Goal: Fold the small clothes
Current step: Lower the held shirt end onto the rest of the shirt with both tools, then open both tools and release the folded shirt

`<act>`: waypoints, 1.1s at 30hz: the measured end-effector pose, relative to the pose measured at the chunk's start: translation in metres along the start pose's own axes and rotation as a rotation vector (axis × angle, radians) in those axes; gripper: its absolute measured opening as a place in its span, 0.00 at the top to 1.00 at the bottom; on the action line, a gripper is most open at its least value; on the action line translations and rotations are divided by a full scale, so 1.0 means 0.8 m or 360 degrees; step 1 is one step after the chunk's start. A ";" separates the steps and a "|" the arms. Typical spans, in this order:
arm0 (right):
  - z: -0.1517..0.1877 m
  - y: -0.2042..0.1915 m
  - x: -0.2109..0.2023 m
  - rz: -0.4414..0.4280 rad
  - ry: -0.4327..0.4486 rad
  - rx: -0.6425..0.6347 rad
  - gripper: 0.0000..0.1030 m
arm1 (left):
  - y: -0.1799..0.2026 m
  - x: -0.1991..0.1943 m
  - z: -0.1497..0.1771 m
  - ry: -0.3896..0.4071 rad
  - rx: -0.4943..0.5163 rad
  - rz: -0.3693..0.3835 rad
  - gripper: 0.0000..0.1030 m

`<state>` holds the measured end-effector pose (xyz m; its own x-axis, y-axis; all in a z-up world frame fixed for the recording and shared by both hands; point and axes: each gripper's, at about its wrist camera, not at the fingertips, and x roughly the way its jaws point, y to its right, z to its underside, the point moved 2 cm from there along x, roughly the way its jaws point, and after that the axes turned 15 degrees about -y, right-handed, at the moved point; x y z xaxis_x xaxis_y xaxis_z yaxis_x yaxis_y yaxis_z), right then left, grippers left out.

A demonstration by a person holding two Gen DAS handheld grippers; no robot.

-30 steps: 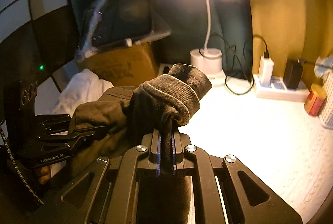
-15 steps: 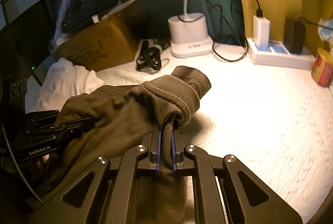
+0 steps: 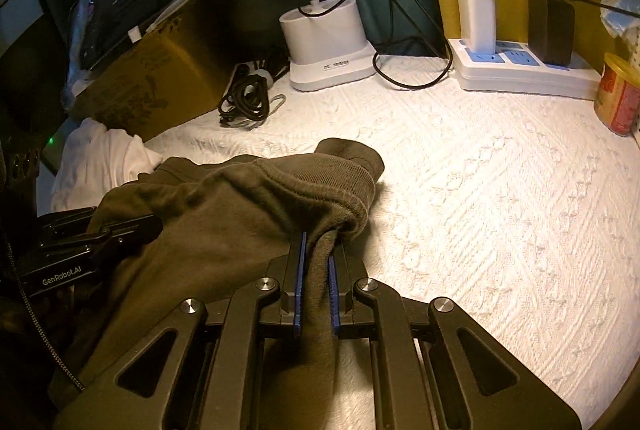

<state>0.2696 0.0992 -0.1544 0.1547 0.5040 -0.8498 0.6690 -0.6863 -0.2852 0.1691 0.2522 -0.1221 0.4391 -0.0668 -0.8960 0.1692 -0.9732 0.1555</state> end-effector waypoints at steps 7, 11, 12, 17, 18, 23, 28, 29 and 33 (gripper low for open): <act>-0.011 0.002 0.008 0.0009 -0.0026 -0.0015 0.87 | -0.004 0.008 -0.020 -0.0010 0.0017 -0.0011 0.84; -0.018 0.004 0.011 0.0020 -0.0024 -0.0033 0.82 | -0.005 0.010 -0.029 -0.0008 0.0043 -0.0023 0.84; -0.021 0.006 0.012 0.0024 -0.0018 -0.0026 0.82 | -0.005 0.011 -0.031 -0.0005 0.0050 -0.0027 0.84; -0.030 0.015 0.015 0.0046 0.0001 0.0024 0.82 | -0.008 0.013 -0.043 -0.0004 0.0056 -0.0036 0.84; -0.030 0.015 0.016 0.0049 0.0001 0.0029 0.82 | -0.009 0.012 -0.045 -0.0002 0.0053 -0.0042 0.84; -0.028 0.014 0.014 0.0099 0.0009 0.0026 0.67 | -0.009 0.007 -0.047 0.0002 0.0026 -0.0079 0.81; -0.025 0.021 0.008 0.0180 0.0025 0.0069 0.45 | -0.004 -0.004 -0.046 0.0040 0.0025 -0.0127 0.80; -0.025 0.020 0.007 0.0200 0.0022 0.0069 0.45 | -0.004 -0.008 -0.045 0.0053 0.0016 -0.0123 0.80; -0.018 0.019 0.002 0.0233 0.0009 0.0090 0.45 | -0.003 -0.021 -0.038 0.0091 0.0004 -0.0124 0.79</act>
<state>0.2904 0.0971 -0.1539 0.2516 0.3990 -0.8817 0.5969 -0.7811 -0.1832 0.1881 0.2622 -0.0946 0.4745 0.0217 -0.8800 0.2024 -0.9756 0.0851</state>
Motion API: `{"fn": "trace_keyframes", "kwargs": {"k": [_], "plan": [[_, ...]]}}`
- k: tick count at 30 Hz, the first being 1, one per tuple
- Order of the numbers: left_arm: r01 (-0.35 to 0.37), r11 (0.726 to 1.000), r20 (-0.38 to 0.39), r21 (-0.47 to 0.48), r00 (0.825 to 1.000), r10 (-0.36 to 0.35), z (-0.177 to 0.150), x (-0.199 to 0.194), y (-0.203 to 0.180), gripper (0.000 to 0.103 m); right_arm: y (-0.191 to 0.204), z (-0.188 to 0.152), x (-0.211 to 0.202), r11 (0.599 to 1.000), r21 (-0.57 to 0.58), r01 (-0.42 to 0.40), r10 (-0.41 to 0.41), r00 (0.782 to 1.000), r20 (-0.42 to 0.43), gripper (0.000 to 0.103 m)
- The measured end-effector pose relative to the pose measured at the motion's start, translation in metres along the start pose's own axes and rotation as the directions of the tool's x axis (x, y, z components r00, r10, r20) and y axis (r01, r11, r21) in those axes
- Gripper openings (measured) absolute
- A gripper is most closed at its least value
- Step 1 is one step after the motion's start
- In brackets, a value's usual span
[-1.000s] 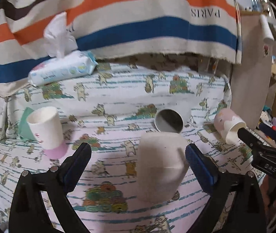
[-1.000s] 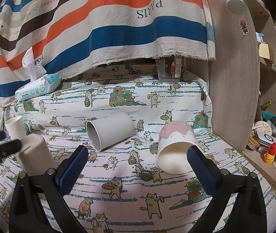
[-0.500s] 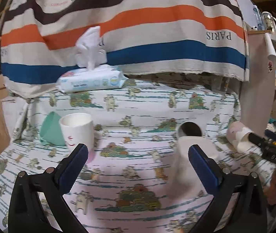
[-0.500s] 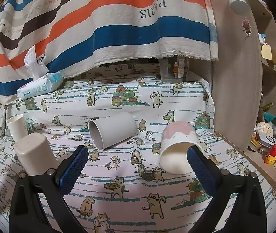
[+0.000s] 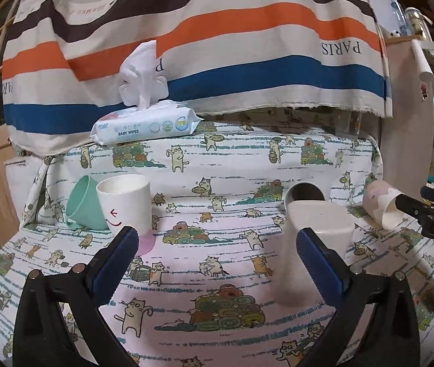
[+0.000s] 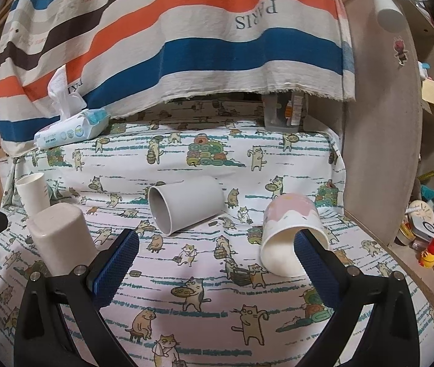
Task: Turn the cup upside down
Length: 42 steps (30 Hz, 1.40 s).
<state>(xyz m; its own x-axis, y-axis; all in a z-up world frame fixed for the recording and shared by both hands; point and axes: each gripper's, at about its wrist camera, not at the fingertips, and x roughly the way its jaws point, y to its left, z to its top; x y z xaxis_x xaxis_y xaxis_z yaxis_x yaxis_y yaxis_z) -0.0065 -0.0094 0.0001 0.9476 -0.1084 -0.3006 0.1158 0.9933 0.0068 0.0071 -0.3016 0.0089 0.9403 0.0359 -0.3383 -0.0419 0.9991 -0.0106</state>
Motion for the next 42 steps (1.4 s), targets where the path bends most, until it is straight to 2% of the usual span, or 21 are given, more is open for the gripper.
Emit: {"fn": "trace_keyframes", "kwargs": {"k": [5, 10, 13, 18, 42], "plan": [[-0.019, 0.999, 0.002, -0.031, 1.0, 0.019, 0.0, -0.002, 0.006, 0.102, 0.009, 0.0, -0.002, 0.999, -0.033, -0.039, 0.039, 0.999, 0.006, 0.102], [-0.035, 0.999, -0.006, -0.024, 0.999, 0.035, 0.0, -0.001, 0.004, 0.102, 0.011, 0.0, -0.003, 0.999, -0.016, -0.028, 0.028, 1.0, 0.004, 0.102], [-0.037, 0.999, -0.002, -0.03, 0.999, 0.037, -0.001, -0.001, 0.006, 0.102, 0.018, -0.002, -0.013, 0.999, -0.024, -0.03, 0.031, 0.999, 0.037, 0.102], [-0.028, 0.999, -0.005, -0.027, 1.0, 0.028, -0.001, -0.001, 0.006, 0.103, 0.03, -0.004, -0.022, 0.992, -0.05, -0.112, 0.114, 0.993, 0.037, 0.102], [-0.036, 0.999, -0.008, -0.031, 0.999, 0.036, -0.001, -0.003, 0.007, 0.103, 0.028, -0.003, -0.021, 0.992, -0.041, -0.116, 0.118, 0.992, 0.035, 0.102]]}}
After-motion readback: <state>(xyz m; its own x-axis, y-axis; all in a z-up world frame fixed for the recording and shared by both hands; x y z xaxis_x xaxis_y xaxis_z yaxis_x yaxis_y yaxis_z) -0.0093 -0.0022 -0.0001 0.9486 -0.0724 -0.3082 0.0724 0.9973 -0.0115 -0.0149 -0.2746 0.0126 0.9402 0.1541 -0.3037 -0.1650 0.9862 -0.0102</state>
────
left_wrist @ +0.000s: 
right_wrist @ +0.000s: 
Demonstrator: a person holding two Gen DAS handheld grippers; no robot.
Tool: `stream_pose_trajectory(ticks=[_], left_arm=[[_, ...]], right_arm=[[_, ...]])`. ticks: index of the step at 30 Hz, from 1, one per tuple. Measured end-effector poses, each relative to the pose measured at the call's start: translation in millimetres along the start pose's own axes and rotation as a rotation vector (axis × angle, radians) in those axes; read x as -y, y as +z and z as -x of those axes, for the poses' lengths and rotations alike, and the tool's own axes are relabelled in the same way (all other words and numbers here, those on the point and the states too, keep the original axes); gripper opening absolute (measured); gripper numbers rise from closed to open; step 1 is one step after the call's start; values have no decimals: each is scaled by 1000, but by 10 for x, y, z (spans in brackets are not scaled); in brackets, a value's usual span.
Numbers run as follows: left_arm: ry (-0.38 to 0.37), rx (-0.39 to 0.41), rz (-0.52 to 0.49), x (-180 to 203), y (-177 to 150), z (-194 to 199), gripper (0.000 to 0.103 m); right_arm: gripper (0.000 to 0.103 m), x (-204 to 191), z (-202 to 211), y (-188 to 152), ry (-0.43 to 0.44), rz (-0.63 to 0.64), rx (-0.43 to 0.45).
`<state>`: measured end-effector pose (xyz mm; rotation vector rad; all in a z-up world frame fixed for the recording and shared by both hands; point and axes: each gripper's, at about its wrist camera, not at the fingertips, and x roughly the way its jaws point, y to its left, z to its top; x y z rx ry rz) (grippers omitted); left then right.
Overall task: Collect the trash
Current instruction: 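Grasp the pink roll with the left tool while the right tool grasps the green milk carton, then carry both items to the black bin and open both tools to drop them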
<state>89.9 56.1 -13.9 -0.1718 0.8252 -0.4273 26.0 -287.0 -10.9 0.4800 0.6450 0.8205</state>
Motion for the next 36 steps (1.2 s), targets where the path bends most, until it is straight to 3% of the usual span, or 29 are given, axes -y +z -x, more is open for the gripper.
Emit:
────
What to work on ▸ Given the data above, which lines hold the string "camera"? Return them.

Solution for this task ▸
`<state>` holds the measured end-effector pose (xyz m; its own x-axis, y-axis; all in a z-up world frame fixed for the recording and shared by both hands; point and axes: each gripper's, at about its wrist camera, not at the fingertips, and x roughly the way its jaws point, y to its right, z to its underside, the point moved 2 cm from there along x, roughly the way its jaws point, and after that the axes turned 15 degrees about -y, right-handed, at the moved point; x y z xaxis_x xaxis_y xaxis_z yaxis_x yaxis_y yaxis_z), right then left, grippers left out.
<state>(xyz m; its own x-axis, y-axis; all in a z-up world frame fixed for the recording and shared by both hands; point and axes: each gripper's, at about its wrist camera, not at the fingertips, and x roughly the way its jaws point, y to its left, z to its top; x y z xaxis_x xaxis_y xaxis_z yaxis_x yaxis_y yaxis_z) -0.0065 -0.0094 0.0001 0.9476 -0.1084 -0.3006 0.1158 0.9933 0.0068 0.0071 -0.3016 0.0089 0.9403 0.0359 -0.3383 -0.0419 0.9991 -0.0106</state>
`<state>`: measured end-effector pose (xyz mm; rotation vector rad; all in a z-up world frame fixed for the recording and shared by both hands; point and axes: each gripper's, at about its wrist camera, not at the fingertips, and x roughly the way its jaws point, y to its left, z to its top; x y z rx ry rz) (grippers omitted); left then right.

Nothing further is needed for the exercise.